Aim of the task
Please restate the data word for word, leaving out no line.

### Data ###

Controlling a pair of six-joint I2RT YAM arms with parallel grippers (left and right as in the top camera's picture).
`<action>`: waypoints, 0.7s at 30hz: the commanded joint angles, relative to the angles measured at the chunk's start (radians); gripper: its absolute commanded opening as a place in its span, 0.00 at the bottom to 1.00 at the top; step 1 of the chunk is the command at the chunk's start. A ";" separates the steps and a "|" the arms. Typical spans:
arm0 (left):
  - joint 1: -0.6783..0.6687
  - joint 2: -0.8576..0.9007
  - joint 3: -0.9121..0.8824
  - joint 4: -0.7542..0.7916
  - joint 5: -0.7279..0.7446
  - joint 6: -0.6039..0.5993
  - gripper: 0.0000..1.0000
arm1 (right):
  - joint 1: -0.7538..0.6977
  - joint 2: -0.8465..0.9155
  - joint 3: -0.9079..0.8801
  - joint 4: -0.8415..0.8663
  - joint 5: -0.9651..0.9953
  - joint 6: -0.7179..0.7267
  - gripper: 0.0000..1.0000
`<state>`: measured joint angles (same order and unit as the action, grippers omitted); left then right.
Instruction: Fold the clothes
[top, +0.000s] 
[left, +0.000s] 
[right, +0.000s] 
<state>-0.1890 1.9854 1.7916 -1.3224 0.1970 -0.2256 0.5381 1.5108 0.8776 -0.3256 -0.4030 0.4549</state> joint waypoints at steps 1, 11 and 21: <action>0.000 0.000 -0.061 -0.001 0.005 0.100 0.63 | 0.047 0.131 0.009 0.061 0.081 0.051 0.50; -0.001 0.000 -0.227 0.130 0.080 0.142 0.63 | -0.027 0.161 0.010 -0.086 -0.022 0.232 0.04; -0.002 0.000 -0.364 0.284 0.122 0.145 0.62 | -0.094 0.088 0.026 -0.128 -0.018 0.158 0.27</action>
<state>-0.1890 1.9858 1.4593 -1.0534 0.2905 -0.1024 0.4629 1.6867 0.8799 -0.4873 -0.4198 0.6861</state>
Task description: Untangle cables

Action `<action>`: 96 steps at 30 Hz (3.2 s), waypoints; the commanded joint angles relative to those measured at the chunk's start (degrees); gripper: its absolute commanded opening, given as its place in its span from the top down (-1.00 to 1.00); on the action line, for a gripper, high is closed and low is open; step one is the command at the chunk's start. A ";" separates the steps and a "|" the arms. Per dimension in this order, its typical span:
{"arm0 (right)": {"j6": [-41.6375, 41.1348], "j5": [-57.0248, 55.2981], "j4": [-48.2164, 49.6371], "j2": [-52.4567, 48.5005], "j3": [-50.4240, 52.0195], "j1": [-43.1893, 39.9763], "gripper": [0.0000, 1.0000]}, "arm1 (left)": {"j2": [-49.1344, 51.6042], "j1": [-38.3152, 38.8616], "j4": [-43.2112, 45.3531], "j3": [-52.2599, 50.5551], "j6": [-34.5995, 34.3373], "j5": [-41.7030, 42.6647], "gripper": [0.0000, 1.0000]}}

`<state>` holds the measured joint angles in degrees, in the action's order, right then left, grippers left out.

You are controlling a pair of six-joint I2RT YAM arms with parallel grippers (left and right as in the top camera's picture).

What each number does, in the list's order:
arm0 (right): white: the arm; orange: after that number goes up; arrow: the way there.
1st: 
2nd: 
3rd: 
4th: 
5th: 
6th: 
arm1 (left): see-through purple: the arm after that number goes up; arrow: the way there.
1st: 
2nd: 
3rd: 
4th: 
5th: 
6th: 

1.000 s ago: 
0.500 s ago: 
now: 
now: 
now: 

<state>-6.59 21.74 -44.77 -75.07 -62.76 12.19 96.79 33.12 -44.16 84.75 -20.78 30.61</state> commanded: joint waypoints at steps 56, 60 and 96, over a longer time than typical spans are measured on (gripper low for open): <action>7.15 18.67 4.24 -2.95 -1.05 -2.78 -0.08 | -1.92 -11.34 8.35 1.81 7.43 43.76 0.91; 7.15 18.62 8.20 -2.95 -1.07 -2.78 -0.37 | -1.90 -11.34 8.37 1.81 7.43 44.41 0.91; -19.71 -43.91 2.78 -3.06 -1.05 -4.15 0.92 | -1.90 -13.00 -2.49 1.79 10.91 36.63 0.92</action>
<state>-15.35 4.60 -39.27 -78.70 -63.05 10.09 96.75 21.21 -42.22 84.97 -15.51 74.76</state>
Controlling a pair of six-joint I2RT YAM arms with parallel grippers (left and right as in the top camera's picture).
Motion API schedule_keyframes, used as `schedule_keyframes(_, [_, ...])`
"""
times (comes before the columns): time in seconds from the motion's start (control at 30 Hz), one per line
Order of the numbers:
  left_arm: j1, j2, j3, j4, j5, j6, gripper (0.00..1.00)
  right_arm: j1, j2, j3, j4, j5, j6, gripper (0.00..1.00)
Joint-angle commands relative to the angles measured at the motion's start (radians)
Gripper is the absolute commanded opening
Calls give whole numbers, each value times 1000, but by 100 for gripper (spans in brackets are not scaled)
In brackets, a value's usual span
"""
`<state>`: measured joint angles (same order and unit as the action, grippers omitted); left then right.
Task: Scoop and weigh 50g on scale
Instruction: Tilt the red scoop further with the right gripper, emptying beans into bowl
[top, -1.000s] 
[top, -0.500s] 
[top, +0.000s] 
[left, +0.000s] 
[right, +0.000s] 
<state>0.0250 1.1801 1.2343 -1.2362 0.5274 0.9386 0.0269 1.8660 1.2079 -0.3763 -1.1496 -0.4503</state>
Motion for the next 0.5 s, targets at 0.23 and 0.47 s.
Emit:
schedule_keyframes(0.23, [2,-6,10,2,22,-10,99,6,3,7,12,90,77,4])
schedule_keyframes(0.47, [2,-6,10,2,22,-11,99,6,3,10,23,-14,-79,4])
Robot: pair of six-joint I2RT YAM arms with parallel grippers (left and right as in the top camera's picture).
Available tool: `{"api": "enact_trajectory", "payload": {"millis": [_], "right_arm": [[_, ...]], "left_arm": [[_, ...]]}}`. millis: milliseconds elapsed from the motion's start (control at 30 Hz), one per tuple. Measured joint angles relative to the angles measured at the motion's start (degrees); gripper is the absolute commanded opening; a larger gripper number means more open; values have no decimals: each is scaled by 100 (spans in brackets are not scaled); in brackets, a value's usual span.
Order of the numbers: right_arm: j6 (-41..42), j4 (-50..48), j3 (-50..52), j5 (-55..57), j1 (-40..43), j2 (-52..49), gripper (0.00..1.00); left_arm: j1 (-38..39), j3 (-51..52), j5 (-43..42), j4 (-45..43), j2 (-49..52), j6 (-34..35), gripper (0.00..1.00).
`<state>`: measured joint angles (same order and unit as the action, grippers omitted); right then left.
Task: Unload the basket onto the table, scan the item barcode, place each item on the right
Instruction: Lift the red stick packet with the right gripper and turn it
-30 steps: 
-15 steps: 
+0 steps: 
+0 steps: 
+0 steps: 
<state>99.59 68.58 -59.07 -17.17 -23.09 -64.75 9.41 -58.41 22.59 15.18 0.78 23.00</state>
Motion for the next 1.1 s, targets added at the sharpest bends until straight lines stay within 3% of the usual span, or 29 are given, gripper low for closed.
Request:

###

Task answer
Controlling a pair of six-joint I2RT YAM arms with parallel grippers (left and right as in the top camera's picture).
`<action>`: waypoints, 0.7s at 30hz: the commanded joint angles, relative to the angles measured at the chunk's start (radians); gripper: its absolute commanded opening as a place in its span, 0.00 at the bottom to 1.00 at the top; step 1 of the chunk is the command at the chunk's start. A ";" separates the steps and a "|" the arms. Typical spans:
arm0 (left):
  - joint 1: -0.6783..0.6687
  - joint 2: -0.8576..0.9007
  - joint 3: -0.9121..0.8824
  - joint 4: -0.7542..0.7916
  - joint 5: -0.7279..0.7446
  - joint 6: -0.6039..0.5993
  - gripper: 0.0000..1.0000
arm1 (right):
  - joint 1: -0.7538..0.6977
  - joint 2: -0.8465..0.9155
  - joint 3: -0.9079..0.8801
  - joint 4: -0.8415..0.8663
  - joint 5: -0.9651..0.9953
  - joint 6: -0.7179..0.7267
  - gripper: 0.0000..1.0000
`<state>`: measured joint angles (same order and unit as the action, grippers omitted); left then right.
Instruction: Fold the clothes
[top, +0.000s] 
[left, +0.000s] 
[right, +0.000s] 
<state>-0.1890 1.9854 1.7916 -1.3224 0.1970 -0.2256 0.5381 1.5108 0.8776 -0.3256 -0.4030 0.4549</state> joint waypoints at steps 1, 11 and 21: <action>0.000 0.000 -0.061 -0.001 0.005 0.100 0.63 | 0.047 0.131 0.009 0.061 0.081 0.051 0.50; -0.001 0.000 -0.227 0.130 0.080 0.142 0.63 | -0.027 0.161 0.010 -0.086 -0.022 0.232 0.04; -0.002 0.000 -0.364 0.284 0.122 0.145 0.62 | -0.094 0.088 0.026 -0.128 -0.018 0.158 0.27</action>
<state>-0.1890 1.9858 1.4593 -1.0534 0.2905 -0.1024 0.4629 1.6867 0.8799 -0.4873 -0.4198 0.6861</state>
Task description: Untangle cables

Action `<action>`: 96 steps at 30 Hz (3.2 s), waypoints; the commanded joint angles relative to those measured at the chunk's start (degrees); gripper: its absolute commanded opening, given as its place in its span from the top down (-1.00 to 1.00); on the action line, for a gripper, high is closed and low is open; step one is the command at the chunk's start. A ";" separates the steps and a "|" the arms. Per dimension in this order, its typical span:
{"arm0 (right)": {"j6": [-41.6375, 41.1348], "j5": [-57.0248, 55.2981], "j4": [-48.2164, 49.6371], "j2": [-52.4567, 48.5005], "j3": [-50.4240, 52.0195], "j1": [-43.1893, 39.9763], "gripper": [0.0000, 1.0000]}, "arm1 (left)": {"j2": [-49.1344, 51.6042], "j1": [-38.3152, 38.8616], "j4": [-43.2112, 45.3531], "j3": [-52.2599, 50.5551], "j6": [-34.5995, 34.3373], "j5": [-41.7030, 42.6647], "gripper": [0.0000, 1.0000]}}

`<state>` holds the measured joint angles in degrees, in the action's order, right then left, grippers left out.

You are controlling a pair of six-joint I2RT YAM arms with parallel grippers (left and right as in the top camera's picture).

What each number does, in the list's order:
arm0 (right): white: the arm; orange: after that number goes up; arrow: the way there.
1st: 
2nd: 
3rd: 
4th: 
5th: 
6th: 
arm1 (left): see-through purple: the arm after that number goes up; arrow: the way there.
1st: 
2nd: 
3rd: 
4th: 
5th: 
6th: 

1.000 s ago: 
0.500 s ago: 
now: 
now: 
now: 

<state>-6.59 21.74 -44.77 -75.07 -62.76 12.19 96.79 33.12 -44.16 84.75 -20.78 30.61</state> commanded: joint waypoints at steps 56, 60 and 96, over a longer time than typical spans are measured on (gripper low for open): <action>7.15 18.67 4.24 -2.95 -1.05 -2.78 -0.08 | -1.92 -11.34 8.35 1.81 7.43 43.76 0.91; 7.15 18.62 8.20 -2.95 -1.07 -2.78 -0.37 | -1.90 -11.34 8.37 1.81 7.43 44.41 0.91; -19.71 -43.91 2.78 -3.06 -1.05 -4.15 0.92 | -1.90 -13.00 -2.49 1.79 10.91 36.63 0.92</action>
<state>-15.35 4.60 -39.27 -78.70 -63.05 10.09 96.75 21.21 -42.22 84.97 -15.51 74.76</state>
Controlling a pair of six-joint I2RT YAM arms with parallel grippers (left and right as in the top camera's picture).
Motion API schedule_keyframes, used as `schedule_keyframes(_, [_, ...])`
"""
times (comes before the columns): time in seconds from the motion's start (control at 30 Hz), one per line
Order of the numbers:
  left_arm: j1, j2, j3, j4, j5, j6, gripper (0.00..1.00)
  right_arm: j1, j2, j3, j4, j5, j6, gripper (0.00..1.00)
Joint-angle commands relative to the angles measured at the motion's start (radians)
Gripper is the absolute commanded opening
Calls give whole numbers, each value times 1000, but by 100 for gripper (spans in brackets are not scaled)
In brackets, a value's usual span
"""
`<state>`: measured joint angles (same order and unit as the action, grippers omitted); left then right.
Task: Scoop and weigh 50g on scale
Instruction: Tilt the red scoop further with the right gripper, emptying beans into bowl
[top, -1.000s] 
[top, -0.500s] 
[top, +0.000s] 
[left, +0.000s] 
[right, +0.000s] 
<state>0.0250 1.1801 1.2343 -1.2362 0.5274 0.9386 0.0269 1.8660 1.2079 -0.3763 -1.1496 -0.4503</state>
Motion for the next 0.5 s, targets at 0.23 and 0.47 s.
Emit:
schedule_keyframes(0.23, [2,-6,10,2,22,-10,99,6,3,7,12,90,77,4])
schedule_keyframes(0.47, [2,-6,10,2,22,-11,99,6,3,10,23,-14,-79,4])
Robot: pair of six-joint I2RT YAM arms with parallel grippers (left and right as in the top camera's picture).
Available tool: `{"api": "enact_trajectory", "payload": {"millis": [_], "right_arm": [[_, ...]], "left_arm": [[_, ...]]}}`. millis: milliseconds elapsed from the motion's start (control at 30 Hz), one per tuple. Measured joint angles relative to the angles measured at the motion's start (degrees); gripper is the absolute commanded opening; a larger gripper number means more open; values have no decimals: each is scaled by 100 (spans in brackets are not scaled); in brackets, a value's usual span.
Order of the numbers: right_arm: j6 (-41..42), j4 (-50..48), j3 (-50..52), j5 (-55..57), j1 (-40..43), j2 (-52..49), gripper (0.00..1.00); left_arm: j1 (-38..39), j3 (-51..52), j5 (-43..42), j4 (-45..43), j2 (-49..52), j6 (-34..35), gripper (0.00..1.00).
`<state>`: measured joint angles (same order and unit as the action, grippers omitted); right then left.
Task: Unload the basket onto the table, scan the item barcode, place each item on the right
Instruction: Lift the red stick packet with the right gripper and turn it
-30 steps: 
-15 steps: 
+0 steps: 
+0 steps: 
+0 steps: 
<state>99.59 68.58 -59.07 -17.17 -23.09 -64.75 9.41 -58.41 22.59 15.18 0.78 23.00</state>
Motion for the next 1.1 s, targets added at the sharpest bends until straight lines stay within 3% of the usual span, or 29 are given, gripper low for closed.
Request:

No more work remains on this exercise.